Puppenlustig

Mag sein, dass wir uns täuschen, aber wir werden den Eindruck nicht los, dass es um die Augsburger Puppenkiste, zumindest fernsehmäßig und bundesweit gesehen, in letzter Zeit ein wenig ruhig geworden ist. Dabei waren doch in der Vergangenheit die Sendetermine der bayerischen Fadenbühne gesetzte Ereignisse, die man sich rot im Kalender angestrichen hat - vordergründig, um den Nachwuchs rechtzeitig vors Gerät zu setzen, in erster Linie aber deshalb, weil man selber die Sendungen nicht verpassen wollte, versprachen sie doch Spaß und Gaudi, die viele derzeit en masse übertragenen Karnevals- und Kappensitzungen, wenn überhaupt, nur mit viel Krampf erreichen.

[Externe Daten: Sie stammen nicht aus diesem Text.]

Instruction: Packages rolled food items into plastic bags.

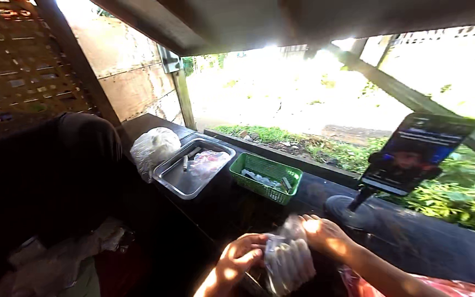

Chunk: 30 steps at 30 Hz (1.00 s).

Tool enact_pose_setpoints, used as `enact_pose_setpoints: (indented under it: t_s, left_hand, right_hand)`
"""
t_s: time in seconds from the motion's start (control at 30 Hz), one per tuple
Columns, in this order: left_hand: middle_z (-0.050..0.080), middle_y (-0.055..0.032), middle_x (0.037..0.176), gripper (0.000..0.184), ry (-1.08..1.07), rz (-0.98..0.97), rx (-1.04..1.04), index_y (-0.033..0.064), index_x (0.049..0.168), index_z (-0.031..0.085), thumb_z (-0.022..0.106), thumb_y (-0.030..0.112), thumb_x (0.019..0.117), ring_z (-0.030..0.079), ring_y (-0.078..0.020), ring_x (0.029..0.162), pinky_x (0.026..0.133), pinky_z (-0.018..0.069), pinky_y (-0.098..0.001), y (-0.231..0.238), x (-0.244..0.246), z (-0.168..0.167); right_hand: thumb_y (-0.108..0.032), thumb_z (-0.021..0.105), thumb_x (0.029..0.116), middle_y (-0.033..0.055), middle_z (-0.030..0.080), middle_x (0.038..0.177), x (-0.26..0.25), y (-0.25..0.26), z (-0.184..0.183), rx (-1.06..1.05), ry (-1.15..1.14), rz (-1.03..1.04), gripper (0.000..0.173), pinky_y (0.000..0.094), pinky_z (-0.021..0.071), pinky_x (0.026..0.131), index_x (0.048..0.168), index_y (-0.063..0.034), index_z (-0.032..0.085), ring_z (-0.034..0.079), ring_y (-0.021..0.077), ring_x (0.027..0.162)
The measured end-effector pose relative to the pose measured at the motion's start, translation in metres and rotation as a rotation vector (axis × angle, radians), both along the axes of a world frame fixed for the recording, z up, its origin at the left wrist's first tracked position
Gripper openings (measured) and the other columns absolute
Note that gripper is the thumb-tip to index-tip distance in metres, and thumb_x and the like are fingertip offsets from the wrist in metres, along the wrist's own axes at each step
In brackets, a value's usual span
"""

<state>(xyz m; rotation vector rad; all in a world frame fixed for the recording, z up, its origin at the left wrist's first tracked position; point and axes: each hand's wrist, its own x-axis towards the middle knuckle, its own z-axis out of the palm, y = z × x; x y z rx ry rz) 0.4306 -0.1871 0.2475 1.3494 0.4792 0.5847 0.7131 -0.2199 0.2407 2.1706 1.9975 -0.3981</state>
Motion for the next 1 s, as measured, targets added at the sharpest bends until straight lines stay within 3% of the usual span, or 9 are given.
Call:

Narretei und Fädenziehen - da wären wir direkt beim Thema, das uns in diesen Zeilen beschäftigen soll. Um das süddeutsche Marionettentheater wieder ins Bewusstsein zu rücken, nicht nur ins bundesrepublikanische, sondern auch ins globale, möchten wir folgenden Vorschlag machen - wenn auch mit leisem Zweifel im Herzen, ob er tatsächlich in die Realität umgesetzt werden kann. Doch wie sang Undine von Medvey schon 1979 bei Lou van Burg, Carrell hab' ihn selig: "Träume kann man nicht verbieten". Na also. Zurück zum Thema: Wie wäre es, wenn das gesamte Ensemble der Augsburger Puppenkiste ins Weiße Haus nach Washington umzöge? Nun ja, vielleicht nicht die komplette Mannschaft; der Prinz von Pumpelonien, die Opodeldoks und der Schlupp vom grünen Stern dürften Probleme mit den Einreisevisa bekommen, gehören sie doch nicht-westlichen und religiös eher unscharfen Ethnien an. Aber der Rest der Truppe könnte im Oval Office und den angrenzenden Zimmern durchaus für "law and order", pardon, für ein vernünftiges Miteinander sorgen. "Hohlkopf und Scheppertonne" hieß 1973 die erste Folge der Reihe "Don Blech und der goldene Junker"; der Titel klingt nach verdammt aktuellem Reality-Fernsehen aus der US-Regierungszentrale. Auch die "Steinzeitkinder" von 1972 müssen nicht unbedingt das große Wort hinterm eichernen Schreibtisch führen; das tun ja gerade schon ihre realen Nachahmer. Daher gilt: Ein Wechsel ist angesagt, und zwar dringend: "Jim Knopf und Lukas, der Pressesprecher" würden ein tolles Spitzenteam abgeben, und der "Kleine König Kalle Wirsch" gewiss eine gute Figur als Uno-Botschafter machen. Als Verteidigungsminister käme Lord Schmetterhemd in Frage, der als gebürtiger Schotte die europäischen Interessen jenseits des Teiches stets im Auge behalten dürfte. Das Urmel aus dem Eis wäre ein hervorragender Außenminister, verfügt es doch über mehr Auslandserfahrung als all die realen Marionetten in der Regierungszentrale zusammengenommen. Als Erziehungsminister empfiehlt sich das Burggespenst Lülü; da dürfte es keinen großen Bruch zur derzeitigen Amtsinhaberin geben. Und die restlichen Leerstellen wären mit Bill Bo und seinen Kumpanen hervorragend besetzt. Die Zeit der Holzköpfe ist endlich vorbei! Die Fäden würden wieder intelligente Figuren ziehen. Und der Rest der Welt kann sich beruhigt zurücklehnen und den Fernsehapparat einschalten.